No man can take advantage of his own fault and plead as a defense for taking human life a necessity which arose from his own intentional wrongdoing; and where a defendant seeks or provokes a difficulty with the deceased in order that he may have a pretext for killing or inflicting serious bodily injury upon him, and in such conflict does kill the deceased, the defendant is guilty of murder, it matters not how hard pressed he may have been in the conflict, unless after such provocation has been given or difficulty sought or provoked and before the fatal blow is struck or shot is fired the defendant in good faith abandons his intention, and seeks to withdraw from the conflict. See Kentv. State,
The only question presented in the brief of counsel for appellant is that the court erred in its instruction as to the law of self-defense. We think that the court did err in giving this instruction, because self-defense was not a possible legitimate deduction to be drawn from the evidence offered.

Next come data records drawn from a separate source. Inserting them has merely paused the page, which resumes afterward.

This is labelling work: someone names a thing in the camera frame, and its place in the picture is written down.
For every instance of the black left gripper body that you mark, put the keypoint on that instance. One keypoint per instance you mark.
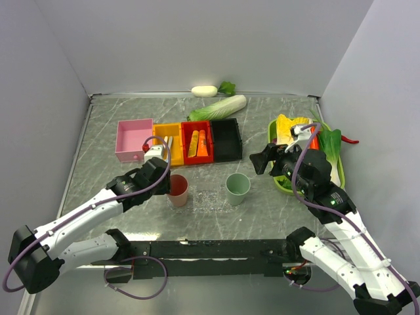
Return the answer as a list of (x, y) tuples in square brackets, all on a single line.
[(164, 188)]

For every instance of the pink plastic cup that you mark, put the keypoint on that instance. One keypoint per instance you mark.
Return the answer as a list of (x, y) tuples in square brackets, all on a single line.
[(178, 194)]

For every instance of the mint green plastic cup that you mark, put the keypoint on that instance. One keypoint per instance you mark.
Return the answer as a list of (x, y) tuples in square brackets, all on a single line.
[(237, 187)]

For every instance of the clear textured acrylic tray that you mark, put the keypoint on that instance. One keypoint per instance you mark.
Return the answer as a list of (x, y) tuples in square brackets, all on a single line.
[(208, 199)]

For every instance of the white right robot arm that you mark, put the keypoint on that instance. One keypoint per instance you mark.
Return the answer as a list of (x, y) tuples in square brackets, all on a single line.
[(367, 275)]

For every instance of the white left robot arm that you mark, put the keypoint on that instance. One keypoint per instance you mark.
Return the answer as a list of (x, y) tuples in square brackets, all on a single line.
[(38, 257)]

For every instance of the lime green vegetable tray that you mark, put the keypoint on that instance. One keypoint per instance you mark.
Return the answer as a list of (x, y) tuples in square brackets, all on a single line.
[(272, 138)]

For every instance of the yellow toothpaste tube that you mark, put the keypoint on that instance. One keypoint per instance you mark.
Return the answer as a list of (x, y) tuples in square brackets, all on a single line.
[(193, 147)]

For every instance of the orange toothpaste tube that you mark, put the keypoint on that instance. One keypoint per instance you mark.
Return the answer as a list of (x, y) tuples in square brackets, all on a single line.
[(202, 144)]

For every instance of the orange carrot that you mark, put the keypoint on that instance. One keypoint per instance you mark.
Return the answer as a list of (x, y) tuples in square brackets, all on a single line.
[(314, 145)]

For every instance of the yellow napa cabbage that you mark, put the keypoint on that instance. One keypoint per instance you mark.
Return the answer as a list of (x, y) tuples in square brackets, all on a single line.
[(284, 125)]

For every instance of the green bok choy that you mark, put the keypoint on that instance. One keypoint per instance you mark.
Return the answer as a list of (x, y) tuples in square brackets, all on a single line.
[(330, 143)]

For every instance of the black storage bin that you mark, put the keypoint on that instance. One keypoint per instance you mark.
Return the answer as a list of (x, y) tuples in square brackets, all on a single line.
[(227, 141)]

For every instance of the pink drawer box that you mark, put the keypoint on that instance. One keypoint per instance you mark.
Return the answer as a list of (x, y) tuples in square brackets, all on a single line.
[(130, 138)]

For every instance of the red chili pepper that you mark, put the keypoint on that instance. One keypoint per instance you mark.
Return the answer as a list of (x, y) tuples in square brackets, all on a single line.
[(348, 140)]

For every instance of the yellow storage bin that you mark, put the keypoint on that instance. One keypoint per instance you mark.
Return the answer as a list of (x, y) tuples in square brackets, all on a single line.
[(174, 130)]

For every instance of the red storage bin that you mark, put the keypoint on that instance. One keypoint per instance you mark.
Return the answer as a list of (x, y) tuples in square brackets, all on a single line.
[(187, 129)]

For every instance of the green napa cabbage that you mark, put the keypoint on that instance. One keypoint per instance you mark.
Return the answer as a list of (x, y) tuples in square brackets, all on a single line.
[(220, 109)]

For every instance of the white radish with leaves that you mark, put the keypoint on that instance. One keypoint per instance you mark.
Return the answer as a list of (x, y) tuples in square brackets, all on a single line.
[(225, 88)]

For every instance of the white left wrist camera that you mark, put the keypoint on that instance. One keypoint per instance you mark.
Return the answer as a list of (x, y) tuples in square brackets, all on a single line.
[(154, 151)]

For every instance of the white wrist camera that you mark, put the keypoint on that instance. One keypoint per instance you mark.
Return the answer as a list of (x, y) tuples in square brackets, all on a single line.
[(302, 137), (154, 151)]

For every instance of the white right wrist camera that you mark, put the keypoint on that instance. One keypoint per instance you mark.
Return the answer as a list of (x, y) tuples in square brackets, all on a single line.
[(302, 137)]

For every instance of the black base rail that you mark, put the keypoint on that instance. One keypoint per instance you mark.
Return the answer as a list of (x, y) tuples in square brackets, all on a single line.
[(210, 258)]

Under these conditions, the court should not have instructed upon this issue at all, and any errors which the instructions may contain could not have possibly injured appellant. The error, if any, was in favor of, and not against, appellant. We think that the evidence offered makes out a case of murder, and that the jury in finding appellant guilty of manslaughter in the first degree were probably misled by the too favorable instruction toward appellant which was given by the court.
Finding no prejudicial error in the record, the judgment is in all things affirmed.
ARMSTRONG, P.J., and DOYLE, J., concur.